Top of GIVEN MATERIAL
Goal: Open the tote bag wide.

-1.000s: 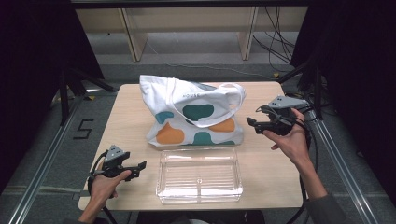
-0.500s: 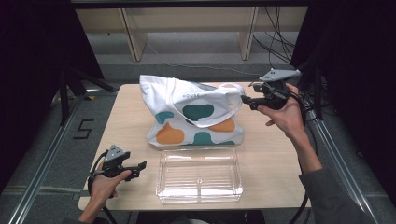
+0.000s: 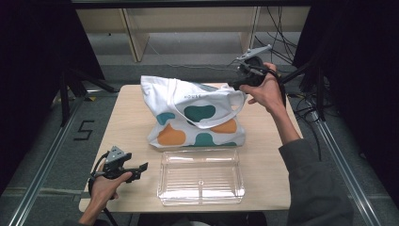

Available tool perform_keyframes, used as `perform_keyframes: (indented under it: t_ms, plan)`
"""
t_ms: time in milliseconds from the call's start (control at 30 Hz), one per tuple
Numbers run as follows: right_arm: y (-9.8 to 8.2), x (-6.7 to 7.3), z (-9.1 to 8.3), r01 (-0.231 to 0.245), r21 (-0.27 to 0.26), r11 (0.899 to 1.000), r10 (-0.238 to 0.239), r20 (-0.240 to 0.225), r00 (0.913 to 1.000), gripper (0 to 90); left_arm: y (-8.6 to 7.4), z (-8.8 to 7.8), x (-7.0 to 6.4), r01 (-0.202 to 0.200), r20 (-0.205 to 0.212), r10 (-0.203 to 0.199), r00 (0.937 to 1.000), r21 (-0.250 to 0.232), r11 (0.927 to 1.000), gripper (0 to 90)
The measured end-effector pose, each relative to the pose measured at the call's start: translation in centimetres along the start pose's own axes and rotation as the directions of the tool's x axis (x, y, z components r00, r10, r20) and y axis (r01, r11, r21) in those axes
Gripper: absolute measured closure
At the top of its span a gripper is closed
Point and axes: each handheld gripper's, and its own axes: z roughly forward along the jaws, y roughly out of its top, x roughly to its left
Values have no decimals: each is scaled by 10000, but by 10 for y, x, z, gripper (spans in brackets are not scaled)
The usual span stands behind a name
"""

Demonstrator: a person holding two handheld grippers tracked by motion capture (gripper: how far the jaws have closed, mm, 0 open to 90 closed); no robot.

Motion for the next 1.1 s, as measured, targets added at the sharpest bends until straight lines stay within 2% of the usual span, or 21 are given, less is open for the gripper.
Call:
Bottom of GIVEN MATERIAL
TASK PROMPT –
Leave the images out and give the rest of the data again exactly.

OUTPUT –
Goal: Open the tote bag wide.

-1.000s: 
-0.500s: 
+0.000s: 

Available tool perform_keyframes, used as `perform_keyframes: (indented under it: t_ms, plan)`
"""
t_ms: time in milliseconds from the call's start (control at 30 Hz), one per tuple
Numbers run as follows: right_arm: y (-9.8 to 8.2), x (-6.7 to 7.3), z (-9.1 to 8.3), r01 (-0.231 to 0.245), r21 (-0.27 to 0.26), r11 (0.899 to 1.000), r10 (-0.238 to 0.239), r20 (-0.240 to 0.225), r00 (0.913 to 1.000), gripper (0 to 90); left_arm: y (-8.6 to 7.4), z (-8.8 to 7.8), x (-7.0 to 6.4), r01 (-0.202 to 0.200), r20 (-0.205 to 0.212), r10 (-0.203 to 0.199), r00 (0.937 to 1.000), r21 (-0.250 to 0.232), r11 (0.927 to 1.000), gripper (0 to 90)
The measured end-effector pose, each relative to the pose measured at the call's start: translation in centimetres along the start pose's own axes and rotation as the directions of the tool's x axis (x, y, z components r00, r10, r20) and y axis (r01, r11, r21) in those axes
Gripper: absolute measured closure
At the top of its span a gripper is closed
Point and axes: each handheld gripper's, and its own axes: z roughly forward along the jaws, y roughly out of its top, x roughly to its left
Values have no decimals: each is scaled by 10000, but by 10 for y, x, z, gripper (spans in brackets are not scaled)
The usual span stands behind a name
"""

Demonstrator: a person holding two handheld grippers tracked by motion capture (gripper: how far the jaws have closed, mm, 0 open to 90 closed); no robot.

Motion for the next 1.1 s, as measured, targets added at the sharpest bends until straight lines stay within 2% of the usual span, or 21 are given, less is open for the gripper.
Call:

The answer is complete.